Gradient descent, Newton-like, stochastic



\[\renewcommand{\var}{\operatorname{Var}} \renewcommand{\dd}{\mathrm{d}} \renewcommand{\bb}[1]{\mathbb{#1}} \renewcommand{\vv}[1]{\boldsymbol{#1}} \renewcommand{\rv}[1]{\mathsf{#1}} \renewcommand{\vrv}[1]{\vv{\rv{#1}}} \renewcommand{\gvn}{\mid} \renewcommand{\Ex}{\mathbb{E}} \renewcommand{\Pr}{\mathbb{P}}\]

Stochastic Newton-type optimization, unlike deterministic Newton optimisation, uses noisy (possibly approximate) 2nd-order gradient information to find the argument which minimises \[ x^*=\operatorname{arg min}_{\mathbf{x}} f(x) \] for some an objective function \(f:\mathbb{R}^n\to\mathbb{R}\).

Subsampling data

Most of the good tricks here are set up for ML-style training losses where the bottleneck is summing a large number of loss functions.

LiSSA attempts to make 2nd order gradient descent methods scale to large parameter sets (Agarwal, Bullins, and Hazan 2016):

a linear time stochastic second order algorithm that achieves linear convergence for typical problems in machine learning while still maintaining run-times theoretically comparable to state-of-the-art first order algorithms. This relies heavily on the special structure of the optimization problem that allows our unbiased hessian estimator to be implemented efficiently, using only vector-vector products.

David McAllester observes:

Since \(H^{t+1}y^t\) can be computed efficiently whenever we can run backpropagation, the conditions under which the LiSSA algorithm can be run are actually much more general than the paper suggests.

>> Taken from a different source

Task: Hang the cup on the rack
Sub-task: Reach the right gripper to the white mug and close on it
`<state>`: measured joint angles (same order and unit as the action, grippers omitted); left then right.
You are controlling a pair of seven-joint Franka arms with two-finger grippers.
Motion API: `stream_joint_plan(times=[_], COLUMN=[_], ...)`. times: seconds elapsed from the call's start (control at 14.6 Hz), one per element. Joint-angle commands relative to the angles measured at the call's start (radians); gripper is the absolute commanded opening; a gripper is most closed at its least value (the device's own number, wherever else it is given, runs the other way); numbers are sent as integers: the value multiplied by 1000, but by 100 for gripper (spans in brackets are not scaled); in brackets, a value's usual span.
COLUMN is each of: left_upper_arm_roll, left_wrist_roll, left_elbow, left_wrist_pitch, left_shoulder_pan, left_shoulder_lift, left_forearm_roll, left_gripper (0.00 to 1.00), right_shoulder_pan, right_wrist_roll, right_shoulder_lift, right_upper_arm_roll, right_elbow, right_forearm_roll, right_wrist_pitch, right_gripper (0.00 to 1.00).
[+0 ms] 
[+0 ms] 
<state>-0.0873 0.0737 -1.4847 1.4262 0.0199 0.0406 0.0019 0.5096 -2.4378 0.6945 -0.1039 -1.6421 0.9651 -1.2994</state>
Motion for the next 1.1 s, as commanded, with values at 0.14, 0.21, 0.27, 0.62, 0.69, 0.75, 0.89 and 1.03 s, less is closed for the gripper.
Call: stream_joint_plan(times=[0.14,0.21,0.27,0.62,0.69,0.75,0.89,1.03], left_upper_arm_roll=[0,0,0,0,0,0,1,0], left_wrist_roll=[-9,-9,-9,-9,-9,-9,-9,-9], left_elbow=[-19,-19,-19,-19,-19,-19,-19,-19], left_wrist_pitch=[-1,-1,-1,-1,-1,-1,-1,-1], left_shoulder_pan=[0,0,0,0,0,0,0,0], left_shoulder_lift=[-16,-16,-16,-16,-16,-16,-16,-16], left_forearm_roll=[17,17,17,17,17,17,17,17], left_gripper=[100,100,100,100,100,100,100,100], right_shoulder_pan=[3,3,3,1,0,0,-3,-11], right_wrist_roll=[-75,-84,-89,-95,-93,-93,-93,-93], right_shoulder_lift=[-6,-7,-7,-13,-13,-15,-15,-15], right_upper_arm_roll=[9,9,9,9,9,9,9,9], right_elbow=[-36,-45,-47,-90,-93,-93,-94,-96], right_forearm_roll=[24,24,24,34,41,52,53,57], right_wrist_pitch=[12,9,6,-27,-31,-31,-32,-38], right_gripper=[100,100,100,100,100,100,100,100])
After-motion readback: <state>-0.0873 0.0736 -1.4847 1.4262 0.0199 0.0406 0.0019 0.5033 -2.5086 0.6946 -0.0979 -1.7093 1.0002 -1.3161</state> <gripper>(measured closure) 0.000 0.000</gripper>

Backpropagation can be run on essentially any natural loss function.

(Kovalev, Mishchenko, and RichtΓ‘rik 2019) uses a decomposition of the objective into a sum of simple functions (the classic SGD setup for neural nets, typical of an online optimisation.

What do (F. Bach and Moulines 2011; F. R. Bach and Moulines 2013) get us?

Many machine learning and signal processing problems are traditionally cast as convex optimization problems. A common difficulty in solving these problems is the size of the data, where there are many observations ('large n') and each of these is large ('large p'). In this setting, online algorithms such as stochastic gradient descent which pass over the data only once, are usually preferred over batch algorithms, which require multiple passes over the data. In this talk, I will show how the smoothness of loss functions may be used to design novel algorithms with improved behavior, both in theory and practice: in the ideal infinite-data setting, an efficient novel Newton-based stochastic approximation algorithm leads to a convergence rate of O(1/n) without strong convexity assumptions, while in the practical finite-data setting, an appropriate combination of batch and online algorithms leads to unexpected behaviors, such as a linear convergence rate for strongly convex problems, with an iteration cost similar to stochastic gradient descent. (joint work with Nicolas Le Roux, Eric Moulines and Mark Schmidt).

General case

Rather than observing \(\nabla f, \nabla^2 f\) we observe some random variables \(G(x),H(x)\) with \(\bb{E}G=\nabla f\) and \(\bb{E}(H)=\nabla^2 f,\) not necessarily decomposable into a sum.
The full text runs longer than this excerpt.